→ **WHAT YOU WILL DO**: The data must be returned in full, with no character altered.

→ **SOURCE DATA**:
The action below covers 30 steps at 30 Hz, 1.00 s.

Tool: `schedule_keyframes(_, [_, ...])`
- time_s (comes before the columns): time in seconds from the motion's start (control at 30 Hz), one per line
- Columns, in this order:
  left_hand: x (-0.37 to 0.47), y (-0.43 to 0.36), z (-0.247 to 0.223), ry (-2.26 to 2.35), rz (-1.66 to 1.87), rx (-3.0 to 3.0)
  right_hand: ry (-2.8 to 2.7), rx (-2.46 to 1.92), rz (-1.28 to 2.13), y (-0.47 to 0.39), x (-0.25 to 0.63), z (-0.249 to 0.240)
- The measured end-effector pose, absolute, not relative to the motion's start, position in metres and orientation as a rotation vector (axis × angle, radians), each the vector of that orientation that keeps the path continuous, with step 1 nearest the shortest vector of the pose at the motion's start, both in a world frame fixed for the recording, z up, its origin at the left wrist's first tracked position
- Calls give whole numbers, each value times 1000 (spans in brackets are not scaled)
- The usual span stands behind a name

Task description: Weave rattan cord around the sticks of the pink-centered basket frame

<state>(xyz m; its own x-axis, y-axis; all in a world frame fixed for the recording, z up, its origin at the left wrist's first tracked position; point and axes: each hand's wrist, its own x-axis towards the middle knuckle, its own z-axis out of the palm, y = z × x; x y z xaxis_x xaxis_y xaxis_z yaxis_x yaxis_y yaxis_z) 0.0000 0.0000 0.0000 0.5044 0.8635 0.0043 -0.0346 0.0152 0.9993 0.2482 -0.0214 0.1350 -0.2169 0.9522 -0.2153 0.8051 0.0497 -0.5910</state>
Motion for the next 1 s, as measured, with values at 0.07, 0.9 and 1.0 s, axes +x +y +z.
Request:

→ **TASK RESULT**:
The action below covers 30 steps at 30 Hz, 1.00 s.

Tool: `schedule_keyframes(_, [_, ...])`
- time_s (comes before the columns): time in seconds from the motion's start (control at 30 Hz), one per line
- Columns, in this order:
  left_hand: x (-0.37 to 0.47), y (-0.43 to 0.36), z (-0.247 to 0.223), ry (-2.26 to 2.35), rz (-1.66 to 1.87), rx (-3.0 to 3.0)
  right_hand: ry (-2.8 to 2.7), rx (-2.46 to 1.92), rz (-1.28 to 2.13), y (-0.47 to 0.39), x (-0.25 to 0.63), z (-0.249 to 0.240)
- The measured end-effector pose, absolute, not relative to the motion's start, position in metres and orientation as a rotation vector (axis × angle, radians), each the vector of that orientation that keeps the path continuous, with step 1 nearest the shortest vector of the pose at the motion's start, both in a world frame fixed for the recording, z up, its origin at the left wrist's first tracked position
- Calls give whole numbers, each value times 1000 (spans in brackets are not scaled)
- The usual span stands behind a name

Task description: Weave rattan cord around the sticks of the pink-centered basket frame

<state>(xyz m; its own x-axis, y-axis; all in a world frame fixed for the recording, z up, its origin at the left wrist's first tracked position; point and axes: each hand's wrist, its own x-axis towards the middle knuckle, its own z-axis out of the palm, y = z × x; x y z xaxis_x xaxis_y xaxis_z yaxis_x yaxis_y yaxis_z) 0.0000 0.0000 0.0000 0.5044 0.8635 0.0043 -0.0346 0.0152 0.9993 0.2482 -0.0214 0.1350 -0.2169 0.9522 -0.2153 0.8051 0.0497 -0.5910</state>
Motion for the next 1 s, as measured, with values at 0.07, 0.9 and 1.0 s, axes +x +y +z.
Request:

Nothing further remains for this exercise.